Assigned task - Only one portion of the data is to be written out: from the line bearing "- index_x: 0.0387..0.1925" through the line bearing "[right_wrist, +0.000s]". Write it exactly as it appears.
[[ Information supplied, beginning ]]
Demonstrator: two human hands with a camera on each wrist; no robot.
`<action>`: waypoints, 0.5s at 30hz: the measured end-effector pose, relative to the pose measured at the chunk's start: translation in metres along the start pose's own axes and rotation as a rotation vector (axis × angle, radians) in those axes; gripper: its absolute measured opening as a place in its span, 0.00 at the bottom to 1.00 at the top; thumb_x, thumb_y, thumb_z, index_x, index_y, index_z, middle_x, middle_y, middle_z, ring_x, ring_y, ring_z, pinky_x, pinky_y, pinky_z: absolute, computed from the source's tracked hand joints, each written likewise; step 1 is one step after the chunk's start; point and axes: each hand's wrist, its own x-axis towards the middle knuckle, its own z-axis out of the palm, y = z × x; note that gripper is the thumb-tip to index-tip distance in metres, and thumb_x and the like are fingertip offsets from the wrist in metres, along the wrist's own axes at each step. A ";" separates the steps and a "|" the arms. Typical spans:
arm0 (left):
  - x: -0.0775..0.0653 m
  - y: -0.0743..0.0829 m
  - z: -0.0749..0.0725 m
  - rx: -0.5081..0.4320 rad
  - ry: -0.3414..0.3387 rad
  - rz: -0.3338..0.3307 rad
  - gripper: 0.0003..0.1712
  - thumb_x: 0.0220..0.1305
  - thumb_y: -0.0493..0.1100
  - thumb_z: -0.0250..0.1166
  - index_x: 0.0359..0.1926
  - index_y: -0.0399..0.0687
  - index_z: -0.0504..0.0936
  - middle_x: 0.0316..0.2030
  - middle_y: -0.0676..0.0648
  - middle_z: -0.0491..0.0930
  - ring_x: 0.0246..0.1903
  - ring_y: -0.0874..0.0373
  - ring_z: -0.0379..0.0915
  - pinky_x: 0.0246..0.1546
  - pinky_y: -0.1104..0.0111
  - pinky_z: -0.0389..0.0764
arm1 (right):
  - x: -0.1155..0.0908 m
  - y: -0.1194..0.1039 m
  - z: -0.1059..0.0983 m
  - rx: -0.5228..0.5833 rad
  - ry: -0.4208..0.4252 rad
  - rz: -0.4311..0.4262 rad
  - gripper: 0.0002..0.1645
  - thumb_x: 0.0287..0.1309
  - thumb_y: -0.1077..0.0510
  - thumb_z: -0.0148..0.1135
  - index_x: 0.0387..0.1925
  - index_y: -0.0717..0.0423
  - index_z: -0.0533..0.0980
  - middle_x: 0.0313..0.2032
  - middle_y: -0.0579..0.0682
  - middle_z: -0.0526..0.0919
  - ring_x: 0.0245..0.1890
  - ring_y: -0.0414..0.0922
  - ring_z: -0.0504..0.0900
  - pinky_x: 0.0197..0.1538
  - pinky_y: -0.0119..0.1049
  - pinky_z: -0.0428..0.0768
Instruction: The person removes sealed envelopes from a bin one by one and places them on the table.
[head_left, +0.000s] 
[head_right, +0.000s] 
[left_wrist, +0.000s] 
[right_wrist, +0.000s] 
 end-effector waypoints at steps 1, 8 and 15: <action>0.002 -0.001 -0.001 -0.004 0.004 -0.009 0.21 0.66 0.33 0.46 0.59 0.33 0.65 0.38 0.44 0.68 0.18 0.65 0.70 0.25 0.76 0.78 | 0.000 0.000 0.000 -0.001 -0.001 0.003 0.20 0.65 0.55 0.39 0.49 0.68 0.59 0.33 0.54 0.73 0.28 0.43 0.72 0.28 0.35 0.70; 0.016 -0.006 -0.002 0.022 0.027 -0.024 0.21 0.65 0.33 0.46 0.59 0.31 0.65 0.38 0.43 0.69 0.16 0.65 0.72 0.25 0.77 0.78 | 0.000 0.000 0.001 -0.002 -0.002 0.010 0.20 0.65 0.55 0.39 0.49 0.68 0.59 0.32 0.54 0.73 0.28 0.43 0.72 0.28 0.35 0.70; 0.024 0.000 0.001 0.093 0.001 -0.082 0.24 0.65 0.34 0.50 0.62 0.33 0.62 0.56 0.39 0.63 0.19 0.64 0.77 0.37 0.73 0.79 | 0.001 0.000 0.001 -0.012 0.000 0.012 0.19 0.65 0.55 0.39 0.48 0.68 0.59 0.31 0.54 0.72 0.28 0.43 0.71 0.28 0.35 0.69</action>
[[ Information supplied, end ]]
Written answer -
  - index_x: 0.0387..0.1925
  - index_y: -0.0717..0.0423
  - index_z: -0.0533..0.0980
  - middle_x: 0.0313..0.2032
  - middle_y: -0.0579..0.0682
  - middle_z: -0.0526..0.0919
  - ring_x: 0.0245..0.1890
  - ring_y: -0.0414..0.0922
  - ring_z: -0.0504..0.0900
  - pinky_x: 0.0197..0.1538
  - pinky_y: -0.0119..0.1049
  - pinky_z: -0.0428..0.0768
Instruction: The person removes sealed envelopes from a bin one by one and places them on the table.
[head_left, +0.000s] 
[head_right, +0.000s] 
[left_wrist, +0.000s] 
[right_wrist, +0.000s] 

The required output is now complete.